Там не упоминается ни об индийских препятствиях, ни о серой гадюке.
Свинг
Состояние немилости существует, как и состояние милости. Я плаваю, как акула, с лошадью управляюсь, как ковбой; я мог бы подписать выгодный контракт с Барнумом, Глейхом или Амаром, как акробат под куполом цирка; я отнял лавры победителя у Хенли и Коуса, но…
…Я отвратительно играю в гольф. От меня отказались самые знаменитые тренеры, даже «крокодил» Кройте, требующий по два фунта за час и сказавший обо мне следующие слова, которые удручают и ввергают меня в постыдную дрожь: — Джек Хорлер играет в гольф не хуже лошади, но бегает не так быстро.
Если бы мне удавалось держаться вдали от полей гольфа. Но нет, они притягивают меня, как магнит стальную стрелку. Игроки терпят мое присутствие, терпят даже игроки-женщины, которые боятся наступить на червячка, но с удовольствием прикончили бы мазилу вроде меня.
Вот уже два года, как я ношу в кармане брачный контракт, в который хотел бы вписать рядом с именем Джона Артура Хорлера имя Элизабет Дэвидсон, красавицы-чемпионки…
— Договорились, Джекки, — повторяет она мне каждый раз, когда я прошу ее руки, — но в тот день, когда ты перестанешь держать клюшку, как подсвечник…
И жестокая гольфистка не спускает глаз с Эли Грундта. Поговорим об Эли Грундте, об этом человеческом совершенстве на поле для гольфа!
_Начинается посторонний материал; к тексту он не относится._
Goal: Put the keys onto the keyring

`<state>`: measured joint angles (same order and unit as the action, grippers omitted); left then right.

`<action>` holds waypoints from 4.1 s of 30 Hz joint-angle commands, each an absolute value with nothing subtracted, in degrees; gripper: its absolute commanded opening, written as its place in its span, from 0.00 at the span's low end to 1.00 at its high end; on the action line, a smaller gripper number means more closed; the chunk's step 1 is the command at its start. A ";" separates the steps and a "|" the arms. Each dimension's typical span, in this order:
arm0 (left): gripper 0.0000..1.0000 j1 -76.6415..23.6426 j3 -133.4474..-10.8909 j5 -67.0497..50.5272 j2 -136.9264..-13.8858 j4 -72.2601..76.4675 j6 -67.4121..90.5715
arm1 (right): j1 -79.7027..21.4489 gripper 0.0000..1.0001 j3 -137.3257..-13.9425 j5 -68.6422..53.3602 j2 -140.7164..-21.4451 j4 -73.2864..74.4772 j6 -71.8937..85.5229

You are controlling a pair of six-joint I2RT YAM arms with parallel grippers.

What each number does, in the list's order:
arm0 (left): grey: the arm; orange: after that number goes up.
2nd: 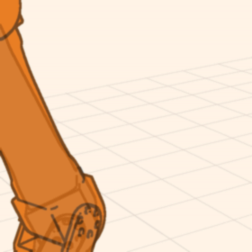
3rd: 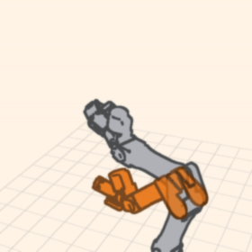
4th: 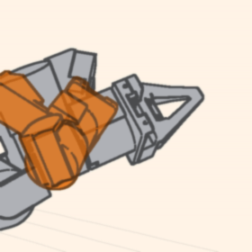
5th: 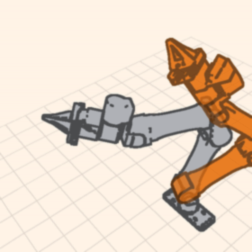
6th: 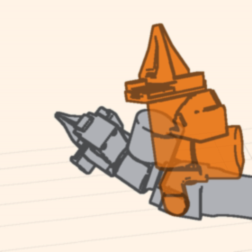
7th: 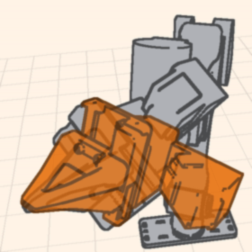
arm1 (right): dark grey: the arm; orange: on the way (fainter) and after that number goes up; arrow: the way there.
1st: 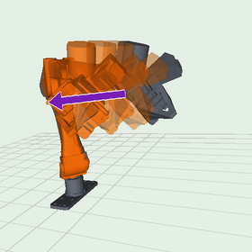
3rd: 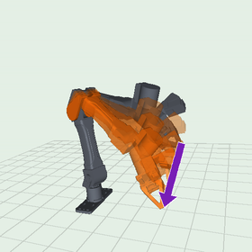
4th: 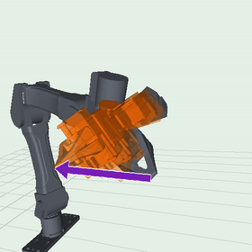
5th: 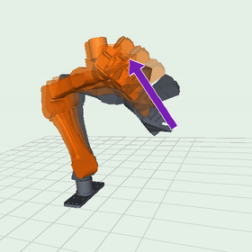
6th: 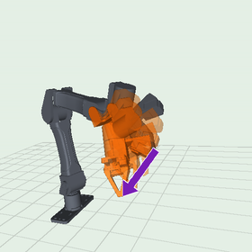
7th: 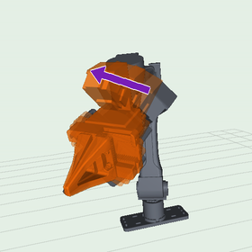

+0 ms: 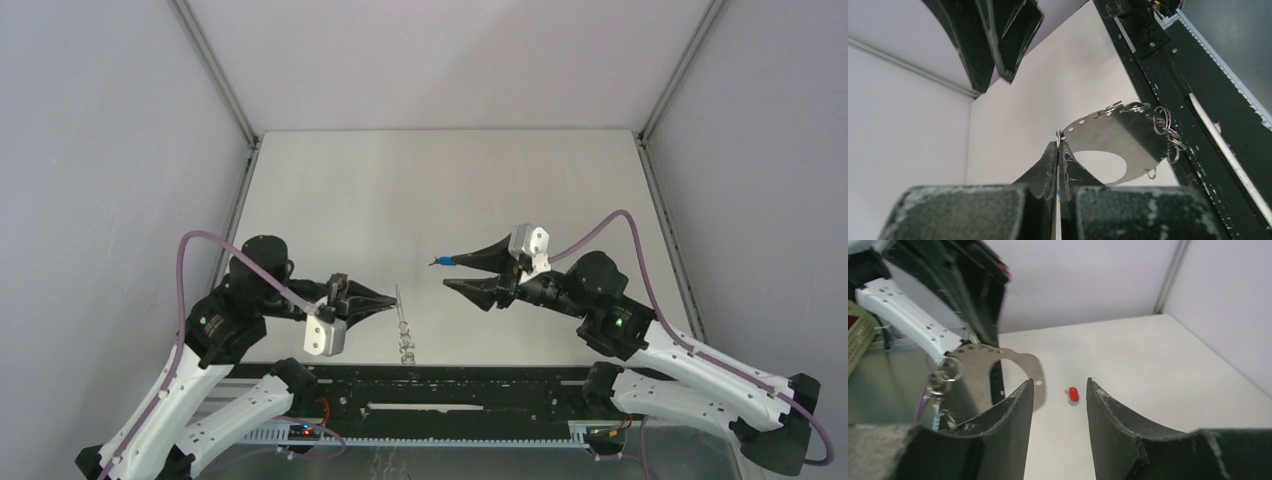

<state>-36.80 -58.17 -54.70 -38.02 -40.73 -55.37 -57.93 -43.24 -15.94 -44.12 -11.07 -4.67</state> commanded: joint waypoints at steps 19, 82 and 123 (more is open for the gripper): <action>0.00 -36.04 -53.53 -53.76 -36.85 -39.19 -49.97 | -45.77 0.71 -53.61 14.74 -82.11 -5.55 20.18; 0.00 -23.99 -52.46 -63.33 -39.23 -47.87 -45.62 | -45.90 0.31 -68.62 10.77 -110.25 -1.21 9.62; 0.00 -24.07 -53.94 -72.57 -41.30 -46.01 -42.33 | -48.18 0.00 -39.16 -14.33 -64.25 -14.63 -5.69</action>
Его мятое, как пергамент, лицо походит на морду брюссельского гриффона; ходит он переваливаясь, как утка, готовящаяся сойти в воду; изо рта его несет гнильем из-за испорченных зубов; но на поле он — Бог.
— Его мячик летит на двести пятьдесят ярдов, — ворчит Крофте, разъяренный тем, что вынужден восхищаться великолепным свингом, исполняемым такой уродиной.
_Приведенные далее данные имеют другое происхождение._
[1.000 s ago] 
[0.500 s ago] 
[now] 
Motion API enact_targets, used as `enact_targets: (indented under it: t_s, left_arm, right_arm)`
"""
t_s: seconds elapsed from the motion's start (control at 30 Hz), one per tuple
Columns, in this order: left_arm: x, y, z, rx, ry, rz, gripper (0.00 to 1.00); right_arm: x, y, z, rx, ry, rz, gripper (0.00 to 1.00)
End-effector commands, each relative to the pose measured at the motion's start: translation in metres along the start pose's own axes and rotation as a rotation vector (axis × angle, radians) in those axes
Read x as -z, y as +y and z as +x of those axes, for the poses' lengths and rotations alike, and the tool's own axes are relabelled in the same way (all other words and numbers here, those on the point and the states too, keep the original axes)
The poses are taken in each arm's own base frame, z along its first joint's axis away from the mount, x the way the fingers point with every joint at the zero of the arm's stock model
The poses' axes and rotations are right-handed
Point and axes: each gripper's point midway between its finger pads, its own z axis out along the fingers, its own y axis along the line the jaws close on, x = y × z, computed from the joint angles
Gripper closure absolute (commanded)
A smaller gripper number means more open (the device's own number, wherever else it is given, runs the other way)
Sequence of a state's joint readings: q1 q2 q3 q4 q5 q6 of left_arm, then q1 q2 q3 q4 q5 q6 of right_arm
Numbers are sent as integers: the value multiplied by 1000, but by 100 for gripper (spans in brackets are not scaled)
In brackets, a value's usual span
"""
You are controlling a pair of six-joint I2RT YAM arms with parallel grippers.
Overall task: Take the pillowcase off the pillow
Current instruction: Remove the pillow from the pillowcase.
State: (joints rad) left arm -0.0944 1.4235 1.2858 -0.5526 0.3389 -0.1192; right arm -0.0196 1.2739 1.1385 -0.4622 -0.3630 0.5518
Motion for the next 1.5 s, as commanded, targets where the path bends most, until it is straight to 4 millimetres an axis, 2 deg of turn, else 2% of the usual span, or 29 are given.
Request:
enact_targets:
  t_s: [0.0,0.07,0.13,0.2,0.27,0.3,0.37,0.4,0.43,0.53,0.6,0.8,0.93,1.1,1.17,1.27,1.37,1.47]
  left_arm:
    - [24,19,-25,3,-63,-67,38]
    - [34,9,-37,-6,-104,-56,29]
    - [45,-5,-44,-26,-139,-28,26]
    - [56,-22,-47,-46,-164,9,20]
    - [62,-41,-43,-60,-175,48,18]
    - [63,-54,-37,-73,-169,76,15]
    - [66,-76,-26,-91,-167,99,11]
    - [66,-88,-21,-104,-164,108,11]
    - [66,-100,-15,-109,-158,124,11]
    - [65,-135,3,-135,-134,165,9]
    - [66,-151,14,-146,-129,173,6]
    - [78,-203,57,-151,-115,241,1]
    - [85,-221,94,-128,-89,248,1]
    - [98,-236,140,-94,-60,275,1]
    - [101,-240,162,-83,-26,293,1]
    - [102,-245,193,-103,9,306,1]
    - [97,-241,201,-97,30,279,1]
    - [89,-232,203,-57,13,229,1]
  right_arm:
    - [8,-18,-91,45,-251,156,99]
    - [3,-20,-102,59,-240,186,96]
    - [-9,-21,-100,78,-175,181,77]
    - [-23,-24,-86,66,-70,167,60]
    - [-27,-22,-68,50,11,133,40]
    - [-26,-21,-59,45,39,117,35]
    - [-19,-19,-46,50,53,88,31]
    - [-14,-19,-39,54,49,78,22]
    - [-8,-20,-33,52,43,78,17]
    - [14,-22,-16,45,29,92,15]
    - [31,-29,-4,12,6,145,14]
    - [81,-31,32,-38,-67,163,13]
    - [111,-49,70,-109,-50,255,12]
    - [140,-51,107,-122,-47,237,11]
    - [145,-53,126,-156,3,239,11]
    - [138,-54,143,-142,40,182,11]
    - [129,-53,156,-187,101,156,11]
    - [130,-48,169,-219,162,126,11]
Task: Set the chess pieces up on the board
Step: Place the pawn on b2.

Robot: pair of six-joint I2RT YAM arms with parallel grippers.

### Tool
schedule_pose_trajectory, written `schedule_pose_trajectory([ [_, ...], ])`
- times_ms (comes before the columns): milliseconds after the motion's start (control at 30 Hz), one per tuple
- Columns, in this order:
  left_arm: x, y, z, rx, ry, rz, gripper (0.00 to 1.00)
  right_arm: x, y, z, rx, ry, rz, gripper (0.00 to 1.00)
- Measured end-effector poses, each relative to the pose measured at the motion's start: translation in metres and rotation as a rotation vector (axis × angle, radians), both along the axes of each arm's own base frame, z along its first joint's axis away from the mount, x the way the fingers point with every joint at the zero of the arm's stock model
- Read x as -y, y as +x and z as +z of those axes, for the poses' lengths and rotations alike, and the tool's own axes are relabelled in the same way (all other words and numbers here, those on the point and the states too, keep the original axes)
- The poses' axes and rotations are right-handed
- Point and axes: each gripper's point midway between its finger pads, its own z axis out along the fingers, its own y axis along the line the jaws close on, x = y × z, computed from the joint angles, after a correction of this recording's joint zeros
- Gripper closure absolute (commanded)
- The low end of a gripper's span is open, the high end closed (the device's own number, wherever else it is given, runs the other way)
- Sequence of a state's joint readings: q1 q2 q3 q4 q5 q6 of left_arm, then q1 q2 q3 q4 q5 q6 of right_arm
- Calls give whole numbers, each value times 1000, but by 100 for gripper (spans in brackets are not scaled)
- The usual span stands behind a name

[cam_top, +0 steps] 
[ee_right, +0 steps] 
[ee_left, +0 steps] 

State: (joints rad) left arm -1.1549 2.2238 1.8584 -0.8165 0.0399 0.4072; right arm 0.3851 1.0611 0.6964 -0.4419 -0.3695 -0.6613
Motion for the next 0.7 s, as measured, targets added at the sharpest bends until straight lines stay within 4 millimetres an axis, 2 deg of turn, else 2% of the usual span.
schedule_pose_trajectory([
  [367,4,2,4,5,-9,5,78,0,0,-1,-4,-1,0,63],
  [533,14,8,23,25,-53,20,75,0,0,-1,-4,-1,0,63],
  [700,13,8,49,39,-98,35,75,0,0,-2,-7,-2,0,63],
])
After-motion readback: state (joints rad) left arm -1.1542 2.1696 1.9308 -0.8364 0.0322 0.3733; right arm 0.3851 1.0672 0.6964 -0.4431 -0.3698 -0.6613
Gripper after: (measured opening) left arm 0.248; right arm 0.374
Правда, по мнению знаменитых игроков, свинг этот исполняется не классическим способом. Руки, поднимающие клюшку образуют гротескную искривленную фигуру, никак не напоминающую четкий «Y». Самый последний дебютант посмеялся бы над ним, если бы удар по мячу не был бы шедевром из шедевров.
— Я не верю в чудеса, — вздохнул однажды Крофте, — но есть все же необъяснимые вещи, перед которыми приходиться против воли склонять голову…
С этого дня я стал наблюдать, изучать этот свинг, чтобы извлечь нужную мне выгоду, как это делает дуэлянт, сталкиваясь с неизвестным приемом.